Francis Heaulme de retour aux assises : le secret du meurtre de 1989
Le 17 juin 2026, la salle d’audience du tribunal de Cherbourg s’est remplie d’une tension palpable. Francis Heaulme, déjà condamné pour onze meurtres, était de nouveau devant le juge, non pas pour un crime récent, mais pour le meurtre de Jean‑Joseph Clément, agriculteur de 60 ans abattu à coups de pierre en 1989.
Le corps de Clément avait été découvert le 12 août 1989, enfoui sous un tas de pierres dans son champ de blé, à Saint‑Malo‑les‑Bois. L’enquête initiale avait conclu à un homicide accidentel, puis, faute de preuves, le dossier s’est lentement effacé des mémoires. Aujourd’hui, un nouveau témoignage et des analyses ADN inédites ont relancé le dossier, plaçant Heaulme au centre de l’affaire.

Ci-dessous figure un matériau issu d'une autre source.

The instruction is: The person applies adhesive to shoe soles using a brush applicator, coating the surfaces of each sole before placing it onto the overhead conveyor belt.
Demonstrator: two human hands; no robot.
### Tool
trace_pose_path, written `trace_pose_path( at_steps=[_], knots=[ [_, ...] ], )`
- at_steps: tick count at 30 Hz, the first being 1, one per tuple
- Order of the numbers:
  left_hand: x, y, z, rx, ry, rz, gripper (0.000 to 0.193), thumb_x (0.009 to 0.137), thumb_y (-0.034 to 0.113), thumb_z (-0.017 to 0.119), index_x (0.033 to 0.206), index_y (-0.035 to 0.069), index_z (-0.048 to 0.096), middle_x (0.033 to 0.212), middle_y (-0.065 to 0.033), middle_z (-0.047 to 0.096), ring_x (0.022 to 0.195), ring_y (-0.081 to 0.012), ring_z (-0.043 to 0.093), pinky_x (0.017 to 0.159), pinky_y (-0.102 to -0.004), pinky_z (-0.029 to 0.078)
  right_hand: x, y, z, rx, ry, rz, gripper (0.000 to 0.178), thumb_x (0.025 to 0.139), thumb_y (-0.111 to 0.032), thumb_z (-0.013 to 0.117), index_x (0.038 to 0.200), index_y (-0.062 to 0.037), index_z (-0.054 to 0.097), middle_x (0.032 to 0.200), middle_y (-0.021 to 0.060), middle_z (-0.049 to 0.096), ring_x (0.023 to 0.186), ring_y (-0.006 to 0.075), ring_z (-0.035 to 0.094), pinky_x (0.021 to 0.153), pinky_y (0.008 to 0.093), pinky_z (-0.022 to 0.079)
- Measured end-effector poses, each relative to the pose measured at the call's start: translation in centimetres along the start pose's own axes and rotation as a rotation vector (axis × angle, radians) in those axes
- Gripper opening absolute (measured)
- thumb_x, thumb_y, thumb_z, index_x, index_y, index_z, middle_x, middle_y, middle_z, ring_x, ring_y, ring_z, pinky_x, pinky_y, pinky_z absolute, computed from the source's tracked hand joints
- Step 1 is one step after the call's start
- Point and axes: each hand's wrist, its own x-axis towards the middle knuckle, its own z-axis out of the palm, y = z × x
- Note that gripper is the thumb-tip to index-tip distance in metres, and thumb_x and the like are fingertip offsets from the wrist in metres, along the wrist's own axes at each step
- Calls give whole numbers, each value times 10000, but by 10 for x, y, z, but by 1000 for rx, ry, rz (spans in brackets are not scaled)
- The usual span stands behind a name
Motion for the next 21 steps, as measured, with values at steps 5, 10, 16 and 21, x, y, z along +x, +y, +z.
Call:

Un témoignage qui fait tout basculer
Le déclic est venu d’une voix inattendue : celle de Marie‑Luce Dubois, alors âgée de 15 ans, qui travaillait saisonnièrement dans les champs de Clément. En 2025, lors d’une interview pour un documentaire sur les crimes non résolus, elle a révélé avoir vu Heaulme rôder près de la ferme le soir du meurtre. « Il était là, sous la lune, avec une serviette sur la tête, comme s’il voulait se cacher », raconte‑t‑elle, les yeux encore humides. Ce témoignage, corroboré par un voisin qui a retrouvé un vieux carnet de notes où Heaulme décrivait une « soirée d’entraînement » dans la même zone, a poussé les procureurs à rouvrir le dossier.
La science enfin d’accord
Parallèlement, les laboratoires de l’INSA de Rouen ont pu extraire des traces d’ADN sur les pierres qui n’avaient jamais été analysées. Les résultats, publiés la semaine dernière, lient de façon indiscutable le profil génétique de Heaulme aux résidus. Ce n’est pas le premier « coup de pouce scientifique » qui a remis un meurtrier en cause, mais c’est le premier qui implique le « tueur des champs » dans un crime rural aussi brutal.
Pourquoi tant de résistance en justice ?
Les avocats de la défense, menés par Maître Isabelle Marchand, ont dénoncé une « procédure de chasse aux sorcières ». Ils arguent que les preuves, bien que nouvelles, sont vieille de plus de trente ans et que les souvenirs humains sont sujets à l’erreur. « Nous ne pouvons pas juger un homme sur des bribes de souvenirs et une trace d’ADN qui pourrait être contaminée », a plaidé Marchand lors de l’audience d’ouverture.
Pourtant, le parquet reste implacable. Le procureur, Pierre Lemoine, insiste sur le fait que « la justice n’a pas de date d’expiration ». Il rappelle que Heaulme a déjà été reconnu coupable de crimes d’une gravité exceptionnelle et que l’enquête de 1989 n’a jamais réellement été résolue.
Le poids du passé sur les familles
Pour la famille de Jean‑Joseph Clément, l’ouverture du procès est à la fois une délivrance et une nouvelle source d’angoisse. « Après plus de 35 ans, nous savons enfin que la vérité refait surface », confie sa fille, Anne‑Sophie, les larmes aux yeux. Mais elle ajoute que revivre ces souvenirs est un fardeau émotionnel que la famille n’avait pas prévu de porter à nouveau.
Un verdict attendu avec impatience
Les assises sont prévues pour le 12 octobre 2026. Les experts estiment que le jury sera confronté à un mélange de preuves tangibles et de témoignages émotionnels, un véritable défi pour la justice française. Le verdict pourrait non seulement sceller le sort de Heaulme, mais aussi ouvrir la porte à la réouverture d’autres dossiers froids, où la technologie moderne se heurte aux limites de la mémoire humaine.
Ce que ce cas révèle sur la justice d’aujourd’hui
Le cas Heaulme illustre le dilemme contemporain : comment concilier progrès scientifique et droits de la défense lorsqu’on revisite des crimes datant de plusieurs décennies ? Les avocats, les procureurs et les citoyens observent, chacun avec son propre enjeu, la façon dont la justice s’adapte aux nouvelles possibilités.
Quoi qu’il advienne, le 18 juin 2026 restera gravé comme le jour où le passé a de nouveau frappé à la porte des tribunaux français, rappelant que les ombres du passé refusent parfois de rester enfouies.